→ **TASK OBJECTIVE**: Write out exactly the lines below that run from the one containing "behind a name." through the one containing "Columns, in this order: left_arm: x", both included, with no other lines.

→ **DATA SECTION**:
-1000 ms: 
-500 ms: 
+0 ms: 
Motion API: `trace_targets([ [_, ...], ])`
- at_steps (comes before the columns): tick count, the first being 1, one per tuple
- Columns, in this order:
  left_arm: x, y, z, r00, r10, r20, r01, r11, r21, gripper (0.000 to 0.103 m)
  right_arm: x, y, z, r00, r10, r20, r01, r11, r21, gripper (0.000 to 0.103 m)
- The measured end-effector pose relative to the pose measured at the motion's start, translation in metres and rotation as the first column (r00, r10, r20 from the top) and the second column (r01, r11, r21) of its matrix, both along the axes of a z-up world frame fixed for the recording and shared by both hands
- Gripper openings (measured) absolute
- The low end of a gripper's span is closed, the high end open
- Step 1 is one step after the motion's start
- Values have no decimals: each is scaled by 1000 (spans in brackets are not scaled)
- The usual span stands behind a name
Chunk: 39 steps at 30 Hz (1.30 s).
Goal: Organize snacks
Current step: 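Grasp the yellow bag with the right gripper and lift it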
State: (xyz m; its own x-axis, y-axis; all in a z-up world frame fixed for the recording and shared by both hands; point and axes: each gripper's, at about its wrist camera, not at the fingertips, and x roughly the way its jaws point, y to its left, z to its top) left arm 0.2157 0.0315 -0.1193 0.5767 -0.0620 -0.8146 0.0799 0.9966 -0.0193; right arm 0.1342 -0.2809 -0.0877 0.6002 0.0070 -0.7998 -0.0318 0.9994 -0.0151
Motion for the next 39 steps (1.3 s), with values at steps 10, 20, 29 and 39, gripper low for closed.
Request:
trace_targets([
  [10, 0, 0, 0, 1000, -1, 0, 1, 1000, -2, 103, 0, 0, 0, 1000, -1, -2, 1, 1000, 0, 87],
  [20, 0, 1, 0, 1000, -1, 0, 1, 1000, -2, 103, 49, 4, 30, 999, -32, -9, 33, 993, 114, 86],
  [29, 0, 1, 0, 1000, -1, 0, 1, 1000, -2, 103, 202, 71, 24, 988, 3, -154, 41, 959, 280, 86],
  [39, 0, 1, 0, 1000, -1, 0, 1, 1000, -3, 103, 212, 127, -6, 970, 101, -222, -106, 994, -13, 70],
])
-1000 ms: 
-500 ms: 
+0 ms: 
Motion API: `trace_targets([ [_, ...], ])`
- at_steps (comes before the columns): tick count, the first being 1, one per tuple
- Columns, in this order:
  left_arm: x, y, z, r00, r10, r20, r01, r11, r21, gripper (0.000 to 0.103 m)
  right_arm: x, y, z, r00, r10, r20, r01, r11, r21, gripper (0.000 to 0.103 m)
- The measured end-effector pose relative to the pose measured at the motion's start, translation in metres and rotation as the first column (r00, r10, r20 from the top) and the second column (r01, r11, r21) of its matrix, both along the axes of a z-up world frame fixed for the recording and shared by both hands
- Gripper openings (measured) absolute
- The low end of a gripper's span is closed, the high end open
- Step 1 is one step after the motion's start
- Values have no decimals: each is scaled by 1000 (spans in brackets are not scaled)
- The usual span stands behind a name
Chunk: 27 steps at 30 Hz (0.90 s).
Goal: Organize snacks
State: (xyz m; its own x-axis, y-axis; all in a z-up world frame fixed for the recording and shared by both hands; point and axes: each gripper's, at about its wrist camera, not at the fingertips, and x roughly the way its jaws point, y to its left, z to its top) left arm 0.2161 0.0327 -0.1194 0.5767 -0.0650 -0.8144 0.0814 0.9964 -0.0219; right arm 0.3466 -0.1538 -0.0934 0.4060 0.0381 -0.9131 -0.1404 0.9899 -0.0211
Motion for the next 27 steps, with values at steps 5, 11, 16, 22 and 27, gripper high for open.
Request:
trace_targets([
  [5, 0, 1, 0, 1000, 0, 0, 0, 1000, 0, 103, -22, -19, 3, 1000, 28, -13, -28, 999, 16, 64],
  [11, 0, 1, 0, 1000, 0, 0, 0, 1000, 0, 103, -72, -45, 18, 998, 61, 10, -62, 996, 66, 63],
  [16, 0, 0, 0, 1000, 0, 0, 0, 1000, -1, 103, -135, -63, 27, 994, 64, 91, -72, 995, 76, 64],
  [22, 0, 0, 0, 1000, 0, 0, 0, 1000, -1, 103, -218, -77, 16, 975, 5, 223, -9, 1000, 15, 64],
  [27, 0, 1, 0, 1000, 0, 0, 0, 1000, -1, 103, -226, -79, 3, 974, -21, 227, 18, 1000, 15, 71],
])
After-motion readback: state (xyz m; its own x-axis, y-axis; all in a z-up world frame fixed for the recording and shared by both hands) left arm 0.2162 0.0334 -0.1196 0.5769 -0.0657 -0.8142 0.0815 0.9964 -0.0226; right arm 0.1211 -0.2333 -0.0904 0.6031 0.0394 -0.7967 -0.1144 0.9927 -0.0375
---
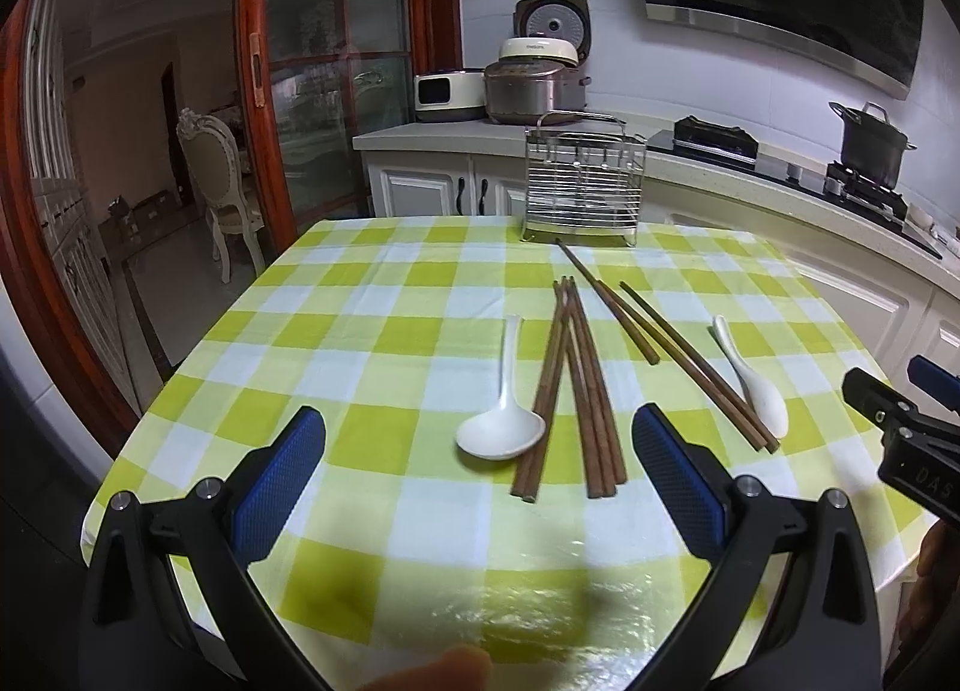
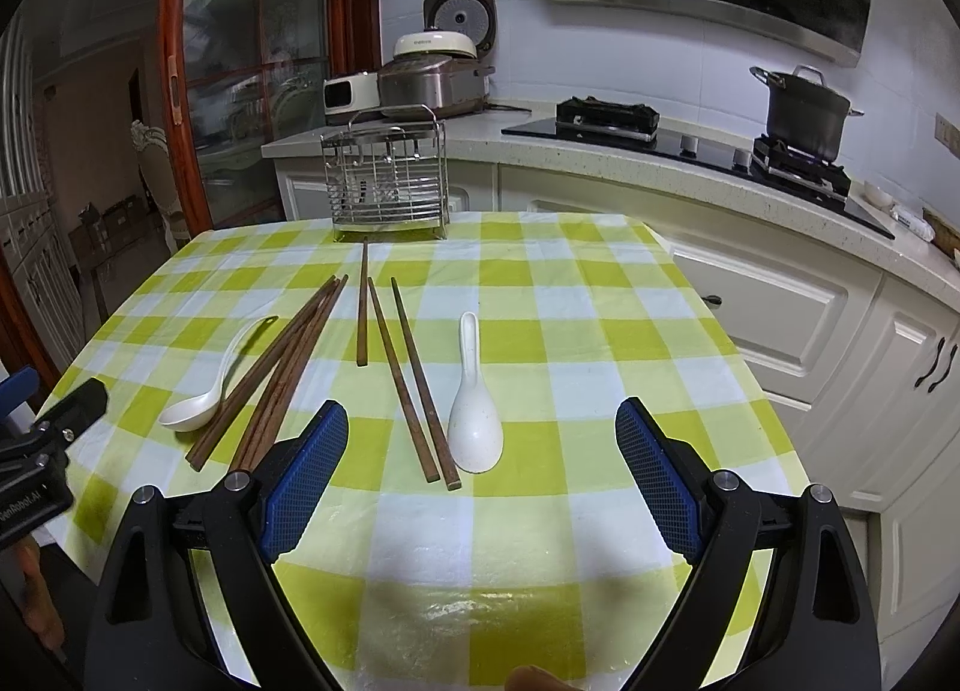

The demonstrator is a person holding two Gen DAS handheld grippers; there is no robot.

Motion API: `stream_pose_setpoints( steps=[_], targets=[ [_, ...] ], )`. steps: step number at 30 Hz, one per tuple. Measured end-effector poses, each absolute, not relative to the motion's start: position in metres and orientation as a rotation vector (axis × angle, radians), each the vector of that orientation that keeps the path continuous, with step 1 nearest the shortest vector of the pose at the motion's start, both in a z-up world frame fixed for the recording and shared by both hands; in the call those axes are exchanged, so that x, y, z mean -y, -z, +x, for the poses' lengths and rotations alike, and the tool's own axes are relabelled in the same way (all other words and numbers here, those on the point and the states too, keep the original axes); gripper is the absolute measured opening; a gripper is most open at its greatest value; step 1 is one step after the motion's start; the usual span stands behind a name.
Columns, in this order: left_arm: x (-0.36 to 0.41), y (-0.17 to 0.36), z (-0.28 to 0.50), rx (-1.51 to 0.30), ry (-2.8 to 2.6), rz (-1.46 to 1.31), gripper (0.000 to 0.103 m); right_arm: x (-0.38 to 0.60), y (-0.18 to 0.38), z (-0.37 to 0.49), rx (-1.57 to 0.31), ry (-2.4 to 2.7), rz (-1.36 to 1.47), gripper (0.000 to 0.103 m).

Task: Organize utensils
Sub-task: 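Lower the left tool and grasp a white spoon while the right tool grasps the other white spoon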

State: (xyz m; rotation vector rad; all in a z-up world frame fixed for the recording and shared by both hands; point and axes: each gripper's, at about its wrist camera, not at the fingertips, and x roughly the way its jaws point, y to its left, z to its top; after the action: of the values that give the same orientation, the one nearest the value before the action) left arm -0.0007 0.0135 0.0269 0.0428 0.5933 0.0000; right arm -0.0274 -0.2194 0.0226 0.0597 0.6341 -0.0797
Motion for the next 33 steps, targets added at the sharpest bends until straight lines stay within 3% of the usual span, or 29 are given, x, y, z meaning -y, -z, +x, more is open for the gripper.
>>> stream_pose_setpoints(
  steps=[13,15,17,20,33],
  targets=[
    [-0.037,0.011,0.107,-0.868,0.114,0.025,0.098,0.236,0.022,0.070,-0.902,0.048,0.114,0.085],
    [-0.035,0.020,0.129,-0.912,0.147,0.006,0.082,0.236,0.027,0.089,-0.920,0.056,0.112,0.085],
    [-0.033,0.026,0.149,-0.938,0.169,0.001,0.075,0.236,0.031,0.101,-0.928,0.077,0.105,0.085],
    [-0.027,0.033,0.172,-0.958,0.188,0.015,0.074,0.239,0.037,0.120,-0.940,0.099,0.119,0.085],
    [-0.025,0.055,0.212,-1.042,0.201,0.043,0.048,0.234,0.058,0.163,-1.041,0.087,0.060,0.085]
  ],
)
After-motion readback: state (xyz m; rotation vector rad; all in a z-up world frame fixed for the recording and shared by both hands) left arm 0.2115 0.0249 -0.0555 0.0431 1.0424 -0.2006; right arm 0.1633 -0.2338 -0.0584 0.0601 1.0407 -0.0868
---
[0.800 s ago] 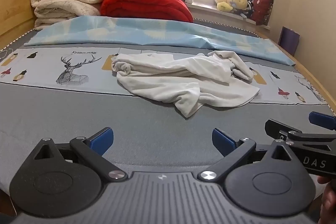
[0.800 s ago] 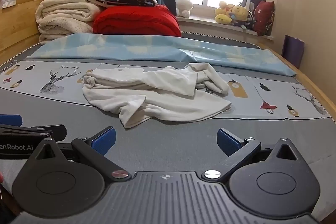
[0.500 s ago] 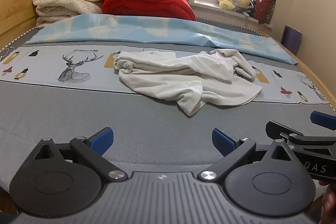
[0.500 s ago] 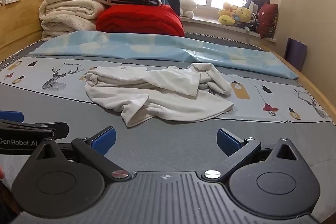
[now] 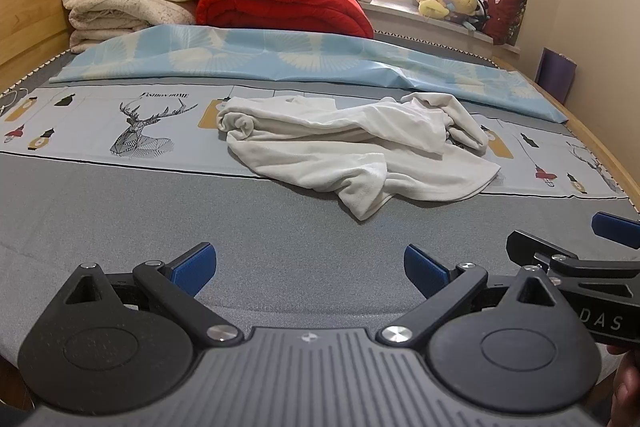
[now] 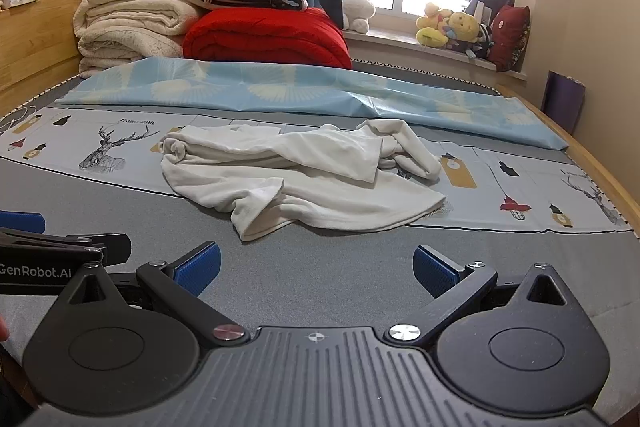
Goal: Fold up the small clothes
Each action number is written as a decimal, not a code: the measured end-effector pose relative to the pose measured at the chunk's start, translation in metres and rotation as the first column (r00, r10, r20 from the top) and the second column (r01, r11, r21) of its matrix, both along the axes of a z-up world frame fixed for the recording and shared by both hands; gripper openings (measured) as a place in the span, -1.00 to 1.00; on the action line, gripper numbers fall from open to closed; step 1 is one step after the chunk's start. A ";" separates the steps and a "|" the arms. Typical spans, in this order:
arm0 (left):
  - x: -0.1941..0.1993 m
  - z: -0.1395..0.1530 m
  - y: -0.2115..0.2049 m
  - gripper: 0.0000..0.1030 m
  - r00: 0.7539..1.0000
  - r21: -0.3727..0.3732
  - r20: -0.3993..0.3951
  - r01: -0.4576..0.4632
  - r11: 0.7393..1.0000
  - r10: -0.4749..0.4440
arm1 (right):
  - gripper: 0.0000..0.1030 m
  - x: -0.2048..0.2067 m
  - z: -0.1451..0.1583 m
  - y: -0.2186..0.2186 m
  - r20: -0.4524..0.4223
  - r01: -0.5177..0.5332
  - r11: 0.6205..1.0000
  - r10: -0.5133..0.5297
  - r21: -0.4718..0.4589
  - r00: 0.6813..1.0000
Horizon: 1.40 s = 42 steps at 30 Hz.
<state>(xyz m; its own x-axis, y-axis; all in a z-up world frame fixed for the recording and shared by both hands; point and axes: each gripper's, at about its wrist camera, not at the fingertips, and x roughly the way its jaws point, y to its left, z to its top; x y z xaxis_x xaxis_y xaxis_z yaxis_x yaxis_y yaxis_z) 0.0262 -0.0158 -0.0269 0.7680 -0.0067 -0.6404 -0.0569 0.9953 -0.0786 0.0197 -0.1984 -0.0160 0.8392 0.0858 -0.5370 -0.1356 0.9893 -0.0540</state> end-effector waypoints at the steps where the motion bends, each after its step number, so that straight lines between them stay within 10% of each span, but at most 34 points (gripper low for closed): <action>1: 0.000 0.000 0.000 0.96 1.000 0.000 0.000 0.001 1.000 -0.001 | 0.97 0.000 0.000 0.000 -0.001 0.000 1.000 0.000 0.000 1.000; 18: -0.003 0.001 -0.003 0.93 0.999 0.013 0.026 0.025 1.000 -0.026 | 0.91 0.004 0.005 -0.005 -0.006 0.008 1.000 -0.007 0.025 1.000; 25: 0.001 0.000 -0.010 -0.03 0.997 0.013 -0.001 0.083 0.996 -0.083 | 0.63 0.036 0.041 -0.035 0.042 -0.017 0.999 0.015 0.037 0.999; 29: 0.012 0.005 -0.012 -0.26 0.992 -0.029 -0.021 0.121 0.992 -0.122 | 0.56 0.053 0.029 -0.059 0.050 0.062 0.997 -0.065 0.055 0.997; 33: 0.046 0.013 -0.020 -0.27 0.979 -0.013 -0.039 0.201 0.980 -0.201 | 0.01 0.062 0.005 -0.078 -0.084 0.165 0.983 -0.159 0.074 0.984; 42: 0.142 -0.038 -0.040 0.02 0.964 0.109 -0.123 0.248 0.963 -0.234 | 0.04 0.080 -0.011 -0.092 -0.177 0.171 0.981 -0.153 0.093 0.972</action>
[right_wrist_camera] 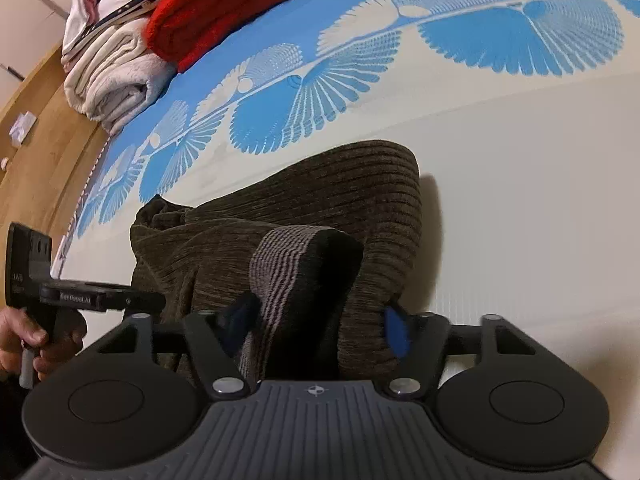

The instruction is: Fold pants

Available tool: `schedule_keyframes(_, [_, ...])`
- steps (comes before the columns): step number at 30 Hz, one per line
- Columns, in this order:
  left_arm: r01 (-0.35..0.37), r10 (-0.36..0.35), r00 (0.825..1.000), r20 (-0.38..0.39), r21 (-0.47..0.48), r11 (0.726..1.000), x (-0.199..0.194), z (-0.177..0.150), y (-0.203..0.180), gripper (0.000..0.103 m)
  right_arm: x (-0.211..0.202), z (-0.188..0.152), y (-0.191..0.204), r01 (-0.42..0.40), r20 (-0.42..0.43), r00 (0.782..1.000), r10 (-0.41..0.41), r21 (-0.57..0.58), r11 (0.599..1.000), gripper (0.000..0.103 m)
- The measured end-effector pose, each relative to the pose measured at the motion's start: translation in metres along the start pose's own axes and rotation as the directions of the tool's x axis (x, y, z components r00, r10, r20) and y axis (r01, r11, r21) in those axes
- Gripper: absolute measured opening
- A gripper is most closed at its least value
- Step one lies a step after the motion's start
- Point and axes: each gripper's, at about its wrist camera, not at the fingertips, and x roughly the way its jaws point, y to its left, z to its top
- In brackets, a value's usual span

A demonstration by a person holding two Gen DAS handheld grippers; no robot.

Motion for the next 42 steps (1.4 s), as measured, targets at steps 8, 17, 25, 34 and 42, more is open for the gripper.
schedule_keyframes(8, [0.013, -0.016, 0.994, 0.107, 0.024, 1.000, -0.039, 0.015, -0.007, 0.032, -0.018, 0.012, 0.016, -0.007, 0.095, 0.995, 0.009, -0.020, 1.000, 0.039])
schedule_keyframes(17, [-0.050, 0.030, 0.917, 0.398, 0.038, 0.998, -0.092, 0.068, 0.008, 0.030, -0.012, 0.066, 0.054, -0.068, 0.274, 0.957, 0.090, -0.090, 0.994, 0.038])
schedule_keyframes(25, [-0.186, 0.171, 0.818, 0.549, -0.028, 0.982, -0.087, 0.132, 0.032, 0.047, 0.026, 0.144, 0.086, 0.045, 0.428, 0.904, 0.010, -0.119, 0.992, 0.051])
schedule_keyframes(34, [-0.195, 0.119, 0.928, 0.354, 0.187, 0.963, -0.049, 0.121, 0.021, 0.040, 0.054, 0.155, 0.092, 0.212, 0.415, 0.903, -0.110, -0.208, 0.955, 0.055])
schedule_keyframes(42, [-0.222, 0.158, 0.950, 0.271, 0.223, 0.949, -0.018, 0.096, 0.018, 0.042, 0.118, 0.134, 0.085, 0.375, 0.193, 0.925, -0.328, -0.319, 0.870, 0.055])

→ **TASK RESULT**:
Motion API: `stream_pose_setpoints( steps=[_], targets=[ [_, ...] ], )`. steps: step number at 30 Hz, one per tuple. Measured end-effector poses, each absolute, not relative to the motion's start: position in metres and orientation as a rotation vector (axis × angle, radians), each the vector of that orientation that keeps the path continuous, with step 1 nearest the shortest vector of the pose at the motion's start, both in a z-up world frame fixed for the recording and shared by both hands; in the call those axes are exchanged, so that x, y, z mean -y, -z, +x, for the poses' lengths and rotations alike, and the tool's own axes are relabelled in the same way (all other words and numbers here, those on the point and the states too, keep the original axes); gripper is the absolute measured opening; a gripper is most open at its greatest value; step 1 is one step after the motion's start; the usual span stands behind a name.
Columns, in this order: left_arm: x (-0.36 to 0.41), y (-0.17 to 0.36), z (-0.28 to 0.50), rx (-1.51 to 0.30), ry (-2.8 to 2.6), rz (-1.46 to 1.31), gripper (0.000 to 0.103 m); right_arm: x (-0.38 to 0.60), y (-0.18 to 0.38), z (-0.37 to 0.49), rx (-1.57 to 0.31), ry (-2.4 to 2.7), rz (-1.36 to 1.47), gripper (0.000 to 0.103 m).

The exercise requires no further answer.